I was going to get some BBS when I was looking to purchase a standard TT, but ended up buying this car instead which already had new wheels on, I think really suit it though.


----------



## Stealth69 (Jun 25, 2012)

Kerriarron said:


> I want to fit x5 wheels on my tt has anyone done thus???


Yes my mate is sticking these on his TT, had to get the pcd adapters ETc but it should look amazing!


----------



## Stealth69 (Jun 25, 2012)




----------



## Marco34 (Apr 5, 2009)

Sarah_casper said:


> I was going to get some BBS when I was looking to purchase a standard TT, but ended up buying this car instead which already had new wheels on, I think really suit it though.

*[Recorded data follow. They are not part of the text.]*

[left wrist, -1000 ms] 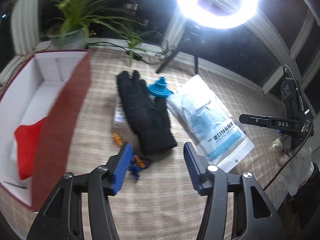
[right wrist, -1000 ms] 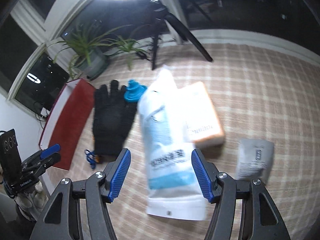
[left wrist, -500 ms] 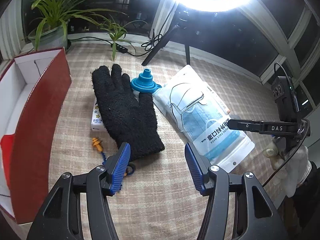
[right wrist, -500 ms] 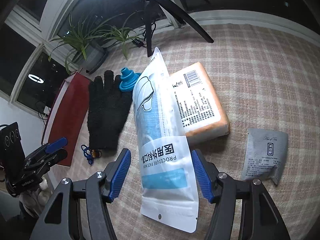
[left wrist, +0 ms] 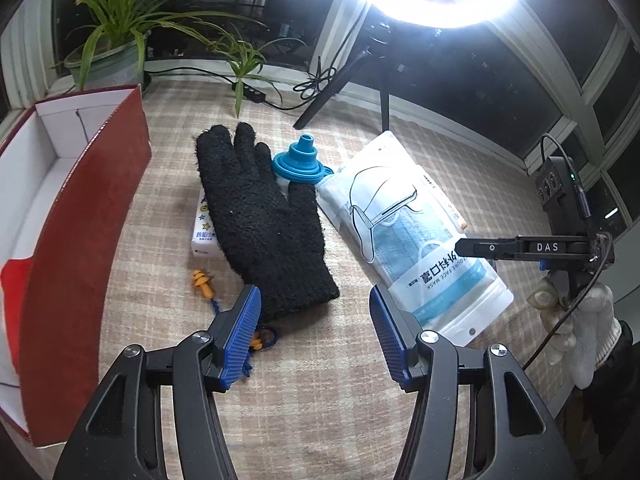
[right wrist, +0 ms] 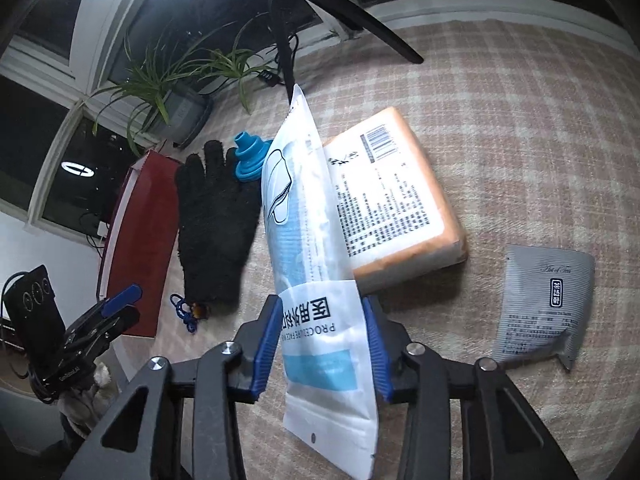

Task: Organize soft objects
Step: 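Close the right tool on the face mask bag's end, then lift the mask bag and carry it over the box, then open the right tool to drop the mask bag into the box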

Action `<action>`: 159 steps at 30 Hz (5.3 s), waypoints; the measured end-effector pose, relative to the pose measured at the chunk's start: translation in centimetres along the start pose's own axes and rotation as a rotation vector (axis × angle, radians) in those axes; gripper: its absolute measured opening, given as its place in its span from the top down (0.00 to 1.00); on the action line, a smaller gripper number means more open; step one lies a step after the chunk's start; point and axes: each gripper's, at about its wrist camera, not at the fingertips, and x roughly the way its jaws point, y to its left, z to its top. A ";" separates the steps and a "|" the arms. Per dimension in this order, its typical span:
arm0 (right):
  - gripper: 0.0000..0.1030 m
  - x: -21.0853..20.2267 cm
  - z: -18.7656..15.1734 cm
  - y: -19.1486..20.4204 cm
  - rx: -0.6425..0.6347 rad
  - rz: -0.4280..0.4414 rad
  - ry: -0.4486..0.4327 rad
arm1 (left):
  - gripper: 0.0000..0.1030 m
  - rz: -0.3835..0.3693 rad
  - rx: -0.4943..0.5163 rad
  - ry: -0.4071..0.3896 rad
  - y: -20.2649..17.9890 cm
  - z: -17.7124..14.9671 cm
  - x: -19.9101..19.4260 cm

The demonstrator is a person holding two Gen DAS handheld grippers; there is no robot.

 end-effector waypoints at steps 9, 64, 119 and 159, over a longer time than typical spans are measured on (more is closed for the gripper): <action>0.69 -1.1 -0.5 4.6 -0.096 0.061 -0.016 | 0.46 -0.034 -0.018 0.015 0.2 -0.2 0.2; 0.50 8.5 -0.6 5.3 -0.024 0.193 0.099 | 0.46 -0.052 -0.007 0.154 1.2 -3.0 4.8; 0.63 3.1 1.0 19.6 -0.257 0.136 -0.055 | 0.54 0.066 0.063 -0.110 2.3 -0.5 -4.5; 0.62 15.0 3.4 36.2 -0.343 0.239 0.070 | 0.56 0.323 -0.073 -0.123 21.4 1.3 -10.0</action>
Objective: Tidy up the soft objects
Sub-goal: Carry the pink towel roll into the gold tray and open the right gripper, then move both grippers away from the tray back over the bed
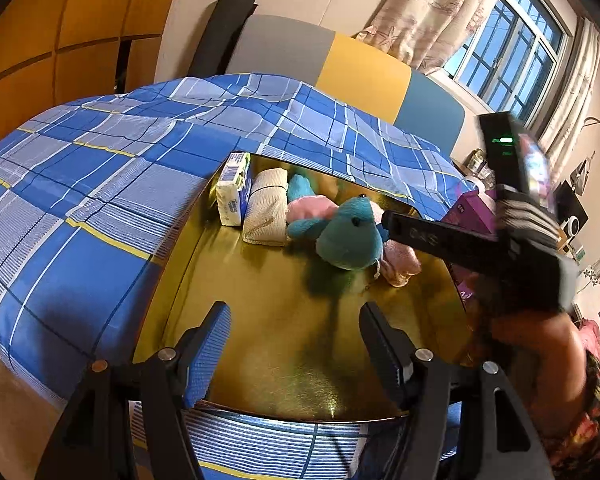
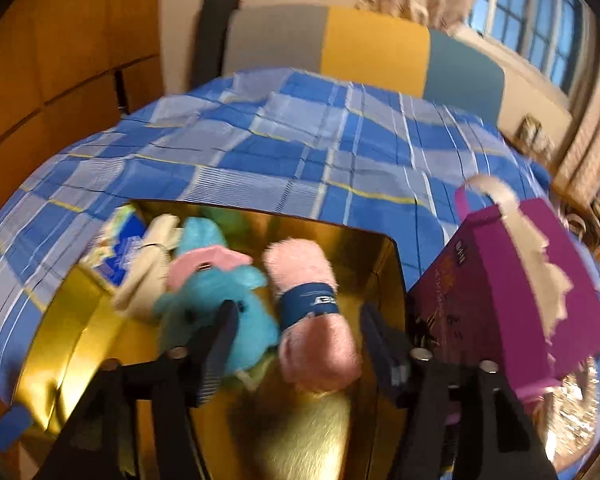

I like the new car Sarah. It looks good, or am I biased 

With regards to wheels, I've looked at some and after a while realised l like the V6 ones. They are like the Rosemeyer concept car Audi produced. I see the same wheels a lot on TTs so happy to go with the ones people feel the need to change.


----------



## gogs (Dec 22, 2010)

These wheels if taken straight from an X5 are 9" front and 10" rear :-o


----------



## Stealth69 (Jun 25, 2012)

gogs said:


> These wheels if taken straight from an X5 are 9" front and 10" rear :-o


Yup... He's aware and on preliminary testing its all perfectly do able....... So I'm told lol


----------



## Trouble4 (Oct 4, 2012)

B000N said:


> Ok
> 
> Its my birthday soon and im after some wheels for the 225 TT
> Firstly what size wheels should i get, as the TT can be a fairly bumpy ride .
> ...


You have 3SDM Wheel company right there in the UK and these wheels look awesome......





































NOW ON THESE YOU NEED TO GO WITH THE 9.5 WIDE AS IT GIVES A MUCH BETTER CONCAVE LOOK  8) 8)

Where to buy.....

http://www.awesomegti.com/brand/3sdm-alloy-wheels

http://www.psituning.com/product.php?xProd=21127

will not find much of a discount anywhere in UK I believe both advertise on this forum......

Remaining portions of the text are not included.